Content starts

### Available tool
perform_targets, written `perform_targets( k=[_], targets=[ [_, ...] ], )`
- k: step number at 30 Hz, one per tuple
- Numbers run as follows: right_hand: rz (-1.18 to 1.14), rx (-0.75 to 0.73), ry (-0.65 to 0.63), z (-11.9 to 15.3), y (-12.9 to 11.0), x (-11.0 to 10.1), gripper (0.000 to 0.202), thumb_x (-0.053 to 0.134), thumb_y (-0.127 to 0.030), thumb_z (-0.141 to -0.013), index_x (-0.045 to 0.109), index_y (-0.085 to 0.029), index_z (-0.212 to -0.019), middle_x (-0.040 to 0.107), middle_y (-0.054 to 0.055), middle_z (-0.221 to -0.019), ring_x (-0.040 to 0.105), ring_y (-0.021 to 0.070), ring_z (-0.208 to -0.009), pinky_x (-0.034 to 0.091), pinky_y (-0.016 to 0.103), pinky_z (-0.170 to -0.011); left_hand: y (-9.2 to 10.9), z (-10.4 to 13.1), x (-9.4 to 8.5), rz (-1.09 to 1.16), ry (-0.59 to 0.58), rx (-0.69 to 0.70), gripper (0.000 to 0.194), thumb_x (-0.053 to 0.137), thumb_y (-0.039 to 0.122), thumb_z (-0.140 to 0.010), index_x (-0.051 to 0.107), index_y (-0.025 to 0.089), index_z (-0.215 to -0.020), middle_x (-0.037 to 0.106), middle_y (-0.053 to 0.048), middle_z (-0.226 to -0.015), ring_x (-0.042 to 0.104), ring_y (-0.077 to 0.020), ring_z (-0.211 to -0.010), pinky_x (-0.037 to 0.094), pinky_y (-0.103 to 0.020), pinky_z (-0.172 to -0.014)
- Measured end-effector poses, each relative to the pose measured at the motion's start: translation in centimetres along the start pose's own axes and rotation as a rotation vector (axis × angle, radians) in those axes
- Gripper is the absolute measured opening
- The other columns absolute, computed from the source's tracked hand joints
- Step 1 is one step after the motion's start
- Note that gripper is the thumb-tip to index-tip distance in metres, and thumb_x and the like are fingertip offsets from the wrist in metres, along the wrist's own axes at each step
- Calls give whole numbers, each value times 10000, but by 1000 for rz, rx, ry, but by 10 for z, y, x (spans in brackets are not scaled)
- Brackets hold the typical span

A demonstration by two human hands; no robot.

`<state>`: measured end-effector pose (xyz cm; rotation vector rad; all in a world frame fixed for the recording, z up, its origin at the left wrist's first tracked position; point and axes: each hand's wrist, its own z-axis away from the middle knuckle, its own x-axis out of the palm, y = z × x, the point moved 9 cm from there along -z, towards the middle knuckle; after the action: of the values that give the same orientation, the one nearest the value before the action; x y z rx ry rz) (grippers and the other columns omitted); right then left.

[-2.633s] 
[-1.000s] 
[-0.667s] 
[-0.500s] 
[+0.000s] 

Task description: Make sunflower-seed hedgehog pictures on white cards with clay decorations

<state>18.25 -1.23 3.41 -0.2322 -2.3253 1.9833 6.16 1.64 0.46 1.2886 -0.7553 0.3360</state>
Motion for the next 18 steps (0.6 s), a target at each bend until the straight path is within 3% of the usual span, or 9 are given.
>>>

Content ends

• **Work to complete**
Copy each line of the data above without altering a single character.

• **Result**
### Available tool
perform_targets, written `perform_targets( k=[_], targets=[ [_, ...] ], )`
- k: step number at 30 Hz, one per tuple
- Numbers run as follows: right_hand: rz (-1.18 to 1.14), rx (-0.75 to 0.73), ry (-0.65 to 0.63), z (-11.9 to 15.3), y (-12.9 to 11.0), x (-11.0 to 10.1), gripper (0.000 to 0.202), thumb_x (-0.053 to 0.134), thumb_y (-0.127 to 0.030), thumb_z (-0.141 to -0.013), index_x (-0.045 to 0.109), index_y (-0.085 to 0.029), index_z (-0.212 to -0.019), middle_x (-0.040 to 0.107), middle_y (-0.054 to 0.055), middle_z (-0.221 to -0.019), ring_x (-0.040 to 0.105), ring_y (-0.021 to 0.070), ring_z (-0.208 to -0.009), pinky_x (-0.034 to 0.091), pinky_y (-0.016 to 0.103), pinky_z (-0.170 to -0.011); left_hand: y (-9.2 to 10.9), z (-10.4 to 13.1), x (-9.4 to 8.5), rz (-1.09 to 1.16), ry (-0.59 to 0.58), rx (-0.69 to 0.70), gripper (0.000 to 0.194), thumb_x (-0.053 to 0.137), thumb_y (-0.039 to 0.122), thumb_z (-0.140 to 0.010), index_x (-0.051 to 0.107), index_y (-0.025 to 0.089), index_z (-0.215 to -0.020), middle_x (-0.037 to 0.106), middle_y (-0.053 to 0.048), middle_z (-0.226 to -0.015), ring_x (-0.042 to 0.104), ring_y (-0.077 to 0.020), ring_z (-0.211 to -0.010), pinky_x (-0.037 to 0.094), pinky_y (-0.103 to 0.020), pinky_z (-0.172 to -0.014)
- Measured end-effector poses, each relative to the pose measured at the motion's start: translation in centimetres along the start pose's own axes and rotation as a rotation vector (axis × angle, radians) in those axes
- Gripper is the absolute measured opening
- The other columns absolute, computed from the source's tracked hand joints
- Step 1 is one step after the motion's start
- Note that gripper is the thumb-tip to index-tip distance in metres, and thumb_x and the like are fingertip offsets from the wrist in metres, along the wrist's own axes at each step
- Calls give whole numbers, each value times 10000, but by 1000 for rz, rx, ry, but by 10 for z, y, x (spans in brackets are not scaled)
- Brackets hold the typical span

A demonstration by two human hands; no robot.

`<state>`: measured end-effector pose (xyz cm; rotation vector rad; all in a world frame fixed for the recording, z up, its origin at the left wrist's first tracked position; point and axes: each hand's wrist, its own z-axis away from the middle knuckle, its own x-axis out of the palm, y = z × x, the point moved 9 cm from there along -z, towards the middle knuckle; after the action: of the values that give the same orientation, the one nearest the value before the action; x y z rx ry rz) (grippers and the other columns omitted); right then left.

[-2.633s] 
[-1.000s] 
[-0.667s] 
[-0.500s] 
[+0.000s] 

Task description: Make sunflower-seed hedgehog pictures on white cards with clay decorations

<state>18.25 -1.23 3.41 -0.2322 -2.3253 1.9833 6.16 1.64 0.46 1.2886 -0.7553 0.3360</state>
Motion for the next 18 steps (0.6 s), a target at each bend until the straight path is within 3% of the usual span, or 9 are given.
>>>

Nothing more will be written for this answer.